Department of Pedodontics

J.E. Aubin

Medical Research Council Group in Periodontal Physiology

A.R. Ten Cate

Faculty of Dentistry, 124 Edward Street, University of Toronto, Toronto, Ontario, Canada M5G IG6

An immunofluorescence technique was applied at the light microscope level to human third molar coronal dentin in order to localize the intracellular components tubulin, vimentin, and actin. Third molars were split immediately upon extraction, and immersed in periodate-lysine-paraformaldehyde fixative. The crowns were demineralized, dehydrated, and wax-embedded, and 6-µm sections were prepared. The sections were post-fixed in -20°C acetone, and then incubated with monoclonal mouse anti-tubulin, anti-vimentin, or anti-actin antibodies, followed by fluorescein-conjugated sheep anti-mouse immunoglobulins.
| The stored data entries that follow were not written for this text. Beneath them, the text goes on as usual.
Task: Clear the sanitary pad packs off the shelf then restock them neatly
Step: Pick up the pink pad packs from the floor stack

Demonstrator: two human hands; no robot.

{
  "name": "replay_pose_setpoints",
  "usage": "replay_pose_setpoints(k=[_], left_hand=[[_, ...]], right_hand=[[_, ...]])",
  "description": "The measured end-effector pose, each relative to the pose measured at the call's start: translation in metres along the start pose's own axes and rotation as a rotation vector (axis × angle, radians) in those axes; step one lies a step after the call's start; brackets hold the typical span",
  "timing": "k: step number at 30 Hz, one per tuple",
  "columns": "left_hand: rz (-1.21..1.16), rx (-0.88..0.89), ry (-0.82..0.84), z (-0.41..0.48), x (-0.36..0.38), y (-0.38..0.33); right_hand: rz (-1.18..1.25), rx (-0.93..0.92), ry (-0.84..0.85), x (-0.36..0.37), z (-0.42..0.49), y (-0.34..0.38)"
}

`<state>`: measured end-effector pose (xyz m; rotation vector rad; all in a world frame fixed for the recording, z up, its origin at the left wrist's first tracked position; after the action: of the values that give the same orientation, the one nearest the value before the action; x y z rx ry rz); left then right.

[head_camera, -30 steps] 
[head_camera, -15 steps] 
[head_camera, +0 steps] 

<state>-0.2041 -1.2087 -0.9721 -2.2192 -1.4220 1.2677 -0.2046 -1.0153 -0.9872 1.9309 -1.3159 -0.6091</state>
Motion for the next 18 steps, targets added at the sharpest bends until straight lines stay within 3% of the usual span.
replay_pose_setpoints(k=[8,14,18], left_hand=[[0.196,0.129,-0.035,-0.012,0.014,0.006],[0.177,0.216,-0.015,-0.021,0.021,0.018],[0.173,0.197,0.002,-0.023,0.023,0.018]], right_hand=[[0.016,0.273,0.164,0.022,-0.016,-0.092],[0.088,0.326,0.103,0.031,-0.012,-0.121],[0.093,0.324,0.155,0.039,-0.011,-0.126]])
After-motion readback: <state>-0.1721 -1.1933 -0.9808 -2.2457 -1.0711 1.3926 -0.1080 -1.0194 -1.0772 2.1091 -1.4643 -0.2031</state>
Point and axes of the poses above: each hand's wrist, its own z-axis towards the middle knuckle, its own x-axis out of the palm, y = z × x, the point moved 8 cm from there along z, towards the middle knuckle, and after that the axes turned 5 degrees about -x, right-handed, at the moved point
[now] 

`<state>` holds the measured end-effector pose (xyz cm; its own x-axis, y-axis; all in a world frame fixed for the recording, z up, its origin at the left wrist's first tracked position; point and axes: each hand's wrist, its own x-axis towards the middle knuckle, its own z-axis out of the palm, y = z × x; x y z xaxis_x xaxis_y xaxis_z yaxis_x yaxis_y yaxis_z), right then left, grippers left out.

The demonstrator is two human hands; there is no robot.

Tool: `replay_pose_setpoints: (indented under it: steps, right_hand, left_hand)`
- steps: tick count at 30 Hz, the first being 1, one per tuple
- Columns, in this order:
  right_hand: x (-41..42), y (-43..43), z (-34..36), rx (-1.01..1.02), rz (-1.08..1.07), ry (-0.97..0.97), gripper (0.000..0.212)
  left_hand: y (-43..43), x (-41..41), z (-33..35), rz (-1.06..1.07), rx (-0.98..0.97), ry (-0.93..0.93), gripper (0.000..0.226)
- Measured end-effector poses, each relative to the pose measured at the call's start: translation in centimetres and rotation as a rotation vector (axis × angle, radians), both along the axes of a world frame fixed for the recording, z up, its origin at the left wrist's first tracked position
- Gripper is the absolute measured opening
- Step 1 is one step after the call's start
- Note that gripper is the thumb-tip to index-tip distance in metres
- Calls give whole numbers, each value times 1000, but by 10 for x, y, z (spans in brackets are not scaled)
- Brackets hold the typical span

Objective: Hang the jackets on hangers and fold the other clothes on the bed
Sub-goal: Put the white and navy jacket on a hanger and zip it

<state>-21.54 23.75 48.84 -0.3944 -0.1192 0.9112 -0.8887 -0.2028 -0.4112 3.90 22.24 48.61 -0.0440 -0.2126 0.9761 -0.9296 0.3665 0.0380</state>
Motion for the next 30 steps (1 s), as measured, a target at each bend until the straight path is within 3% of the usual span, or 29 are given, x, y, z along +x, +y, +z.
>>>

Intratubular immunofluorescence labeling for tubulin and vimentin was very similar in pattern and intensity and extended to the dentino-enamel junction. In contrast, the actin labeling appeared less intense and more punctate, and was located primarily in the pulpal half of the crown, although some labeling was detectable up to the dentino-enamel junction. The presence of tubulin-, vimentin-, and actin-containing structures extending to the dentino-enamel junction supports the hypothesis that the odontoblast process does extend to the dentino-enamel junction in the human, and is in agreement with earlier studies of rat molars.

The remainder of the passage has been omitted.